Sophisticated IEDs and weaponized drones are incredibly cool from a maker perspective, too. That doesn't make celebrating them any less reprehensible.

I'm glad you come from a place of sufficient privilege to trust cops to keep you safe. Not all of us are so fortunate.

1 comments

You will hopefully be relieved to learn that TSOs specialise in covert evidence-gathering technologies for serious crime investigations, and are not making machines to blow your legs off or shoot your face in.

They're part of the teams taking down human trafficking rings, violent gangs involved in the drugs trade, terrorist cells, and suchlike. The kind of high impact police work that helps make vulnerable people's lives safer.

> They're part of the teams taking down human trafficking rings, violent gangs involved in the drugs trade, terrorist cells, and suchlike.

They're part of the teams surveilling and even outright harassing civilians on mere suspicion of tangential connection to crime - the kind of polie work that makes people's lives vulnerable in the first place.

It shouldn't be surprising that not everyone shares your enthusiasm for the state's goons, no matter how "cool" their goonery-enabling gadgets might be.

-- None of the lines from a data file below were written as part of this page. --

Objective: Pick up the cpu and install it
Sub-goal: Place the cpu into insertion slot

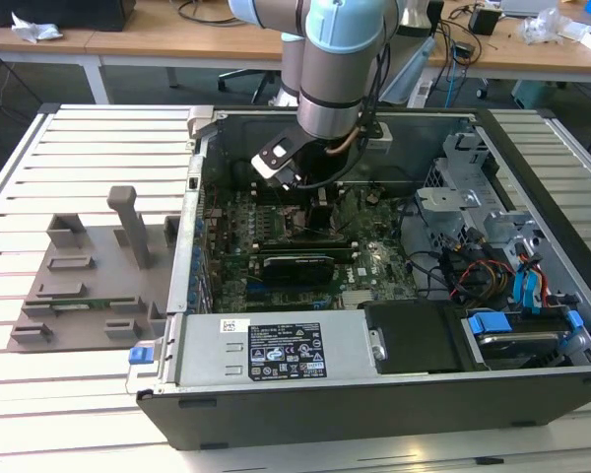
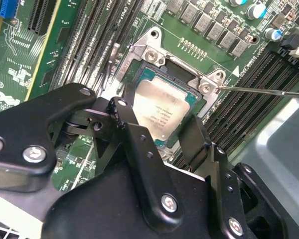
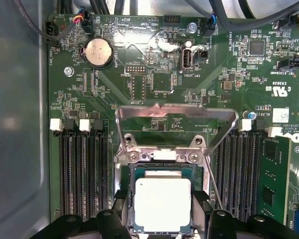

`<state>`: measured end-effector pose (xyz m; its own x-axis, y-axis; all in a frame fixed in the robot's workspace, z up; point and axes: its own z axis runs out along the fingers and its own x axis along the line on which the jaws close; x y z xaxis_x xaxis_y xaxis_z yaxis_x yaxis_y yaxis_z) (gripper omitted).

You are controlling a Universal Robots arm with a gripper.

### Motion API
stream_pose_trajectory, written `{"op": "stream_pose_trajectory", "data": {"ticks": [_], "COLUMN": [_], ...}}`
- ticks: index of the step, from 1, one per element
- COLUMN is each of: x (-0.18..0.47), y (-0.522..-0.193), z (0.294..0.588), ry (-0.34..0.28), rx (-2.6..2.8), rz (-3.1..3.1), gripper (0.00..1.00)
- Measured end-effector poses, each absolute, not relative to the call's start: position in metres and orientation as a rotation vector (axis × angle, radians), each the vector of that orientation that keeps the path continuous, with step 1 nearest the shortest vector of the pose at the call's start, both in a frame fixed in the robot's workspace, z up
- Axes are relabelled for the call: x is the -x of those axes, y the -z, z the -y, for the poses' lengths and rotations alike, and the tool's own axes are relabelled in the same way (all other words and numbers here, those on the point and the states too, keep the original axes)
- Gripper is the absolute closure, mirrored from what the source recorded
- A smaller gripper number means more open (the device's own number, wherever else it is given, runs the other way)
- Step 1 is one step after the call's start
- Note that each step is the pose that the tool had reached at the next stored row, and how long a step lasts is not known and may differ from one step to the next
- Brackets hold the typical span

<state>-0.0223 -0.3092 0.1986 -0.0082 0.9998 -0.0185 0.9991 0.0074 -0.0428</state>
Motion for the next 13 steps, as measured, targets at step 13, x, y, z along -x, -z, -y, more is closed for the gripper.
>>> {"op": "stream_pose_trajectory", "data": {"ticks": [13], "x": [0.023], "y": [-0.213], "z": [0.307], "ry": [-0.07], "rx": [2.201], "rz": [2.218], "gripper": [0.58]}}
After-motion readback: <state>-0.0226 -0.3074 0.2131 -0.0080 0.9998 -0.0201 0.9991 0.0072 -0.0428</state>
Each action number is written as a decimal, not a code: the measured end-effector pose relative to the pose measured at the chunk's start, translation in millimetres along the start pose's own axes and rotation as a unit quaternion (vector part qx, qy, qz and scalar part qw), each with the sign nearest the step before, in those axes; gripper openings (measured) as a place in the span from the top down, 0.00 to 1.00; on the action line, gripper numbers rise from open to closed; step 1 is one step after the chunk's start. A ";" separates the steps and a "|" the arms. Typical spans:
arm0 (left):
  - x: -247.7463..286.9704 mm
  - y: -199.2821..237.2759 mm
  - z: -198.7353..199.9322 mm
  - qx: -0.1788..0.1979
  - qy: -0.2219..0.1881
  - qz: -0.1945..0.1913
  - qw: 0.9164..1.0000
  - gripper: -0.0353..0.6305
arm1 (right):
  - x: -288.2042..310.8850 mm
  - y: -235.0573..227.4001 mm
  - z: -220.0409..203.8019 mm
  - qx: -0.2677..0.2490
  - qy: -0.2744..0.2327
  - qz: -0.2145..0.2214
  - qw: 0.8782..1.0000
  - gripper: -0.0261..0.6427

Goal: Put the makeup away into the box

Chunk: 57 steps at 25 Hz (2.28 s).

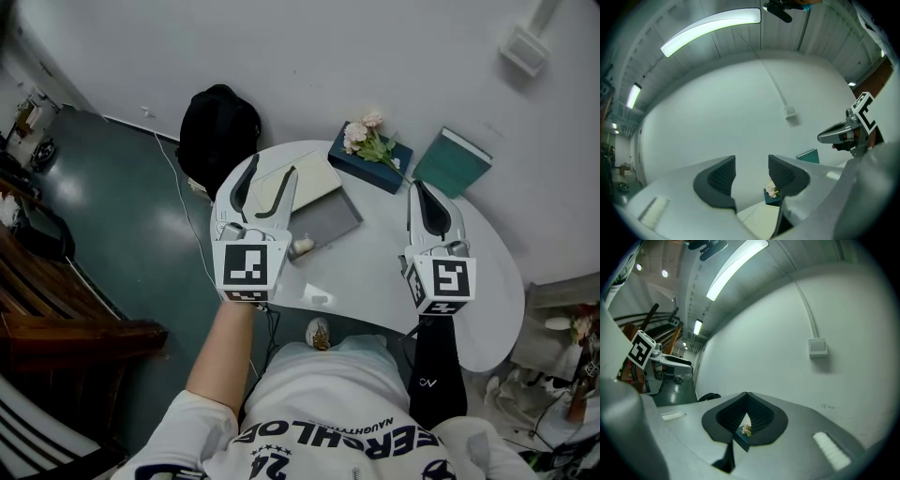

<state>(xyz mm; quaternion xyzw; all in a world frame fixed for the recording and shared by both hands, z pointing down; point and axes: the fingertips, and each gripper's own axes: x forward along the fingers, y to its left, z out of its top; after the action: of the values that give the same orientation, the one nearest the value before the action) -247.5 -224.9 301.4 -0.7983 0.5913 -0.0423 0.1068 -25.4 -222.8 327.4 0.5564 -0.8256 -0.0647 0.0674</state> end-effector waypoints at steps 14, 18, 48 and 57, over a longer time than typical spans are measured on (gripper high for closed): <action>6.2 -61.3 25.3 -0.010 -0.008 -0.054 0.998 0.60 | -44.5 -42.3 1.8 0.006 -0.008 -0.033 0.999 0.92; 18.4 -114.7 40.0 -0.012 -0.017 -0.089 0.996 0.60 | -81.3 -87.0 -6.5 0.010 0.001 -0.068 0.998 0.92; 4.6 -453.7 -7.4 0.043 0.089 -0.352 0.931 0.60 | -284.3 -263.1 -51.5 0.038 0.005 -0.171 0.985 0.92; -20.1 -503.4 -166.7 0.071 0.273 -0.453 0.846 0.60 | -302.4 -274.3 -64.6 0.028 0.028 -0.187 0.981 0.92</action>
<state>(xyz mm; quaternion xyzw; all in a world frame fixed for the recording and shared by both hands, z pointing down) 184.8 -86.0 575.8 -0.9239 0.1642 -0.3439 -0.0330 348.4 -46.5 329.1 0.7046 -0.7060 -0.0372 0.0617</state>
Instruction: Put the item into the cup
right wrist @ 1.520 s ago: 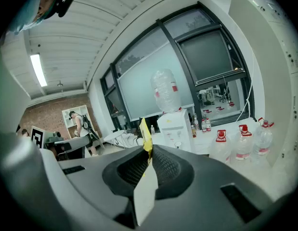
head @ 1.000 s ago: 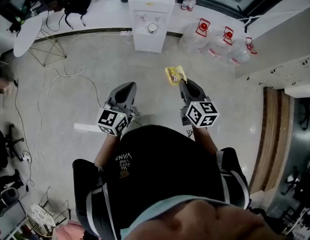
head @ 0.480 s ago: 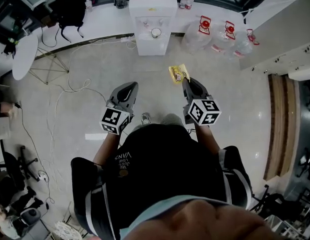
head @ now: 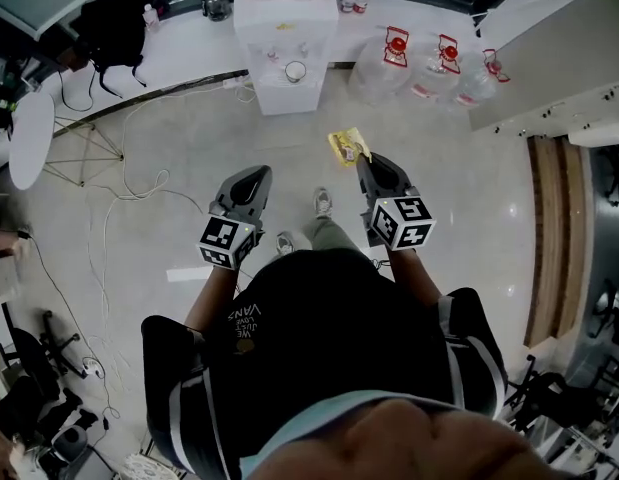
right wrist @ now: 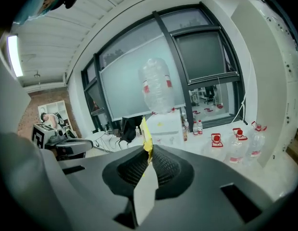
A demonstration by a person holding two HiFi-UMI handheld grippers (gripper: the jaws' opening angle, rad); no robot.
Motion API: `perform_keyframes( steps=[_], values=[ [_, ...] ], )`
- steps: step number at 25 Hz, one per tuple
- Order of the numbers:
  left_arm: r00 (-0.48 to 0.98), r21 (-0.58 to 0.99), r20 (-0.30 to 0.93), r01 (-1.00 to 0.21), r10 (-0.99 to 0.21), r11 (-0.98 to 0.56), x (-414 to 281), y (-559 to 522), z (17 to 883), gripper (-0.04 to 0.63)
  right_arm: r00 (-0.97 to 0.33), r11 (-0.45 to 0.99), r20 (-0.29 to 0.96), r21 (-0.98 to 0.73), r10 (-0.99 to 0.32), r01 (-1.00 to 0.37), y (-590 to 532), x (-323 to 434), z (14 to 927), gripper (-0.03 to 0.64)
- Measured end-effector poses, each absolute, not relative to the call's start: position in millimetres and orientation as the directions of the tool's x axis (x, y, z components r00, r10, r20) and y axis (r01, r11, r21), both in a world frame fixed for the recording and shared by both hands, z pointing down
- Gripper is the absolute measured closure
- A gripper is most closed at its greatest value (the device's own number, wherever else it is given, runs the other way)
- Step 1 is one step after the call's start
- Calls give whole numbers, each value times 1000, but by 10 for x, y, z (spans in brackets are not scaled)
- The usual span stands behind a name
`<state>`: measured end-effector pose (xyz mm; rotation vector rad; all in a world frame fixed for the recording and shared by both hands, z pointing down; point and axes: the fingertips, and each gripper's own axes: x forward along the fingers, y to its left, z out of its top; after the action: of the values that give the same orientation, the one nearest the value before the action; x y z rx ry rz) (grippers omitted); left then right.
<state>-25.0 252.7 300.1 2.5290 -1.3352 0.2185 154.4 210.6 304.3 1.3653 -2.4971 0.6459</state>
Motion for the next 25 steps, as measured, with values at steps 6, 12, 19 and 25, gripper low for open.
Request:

Right - in fact UK police specifically have engaged in seriously unethical behaviour: https://www.theguardian.com/uk-news/2020/oct/28/secrets-and-...
That is a very ignorant opinion to be flaunting with such confidence.
It's the precise opposite of an ignorant opinion; it's in fact rather well-informed from myself being a former employee of a law enforcement agency. You can parrot copaganda pamphlets all you like, but the idea that police are always the good guys and only spy on the public for the public's good is dangerously naive.
Really, which country? Presumably not the UK.
The power dynamics involved are universal - and as has been linked elsewhere in this thread, the UK is no exception.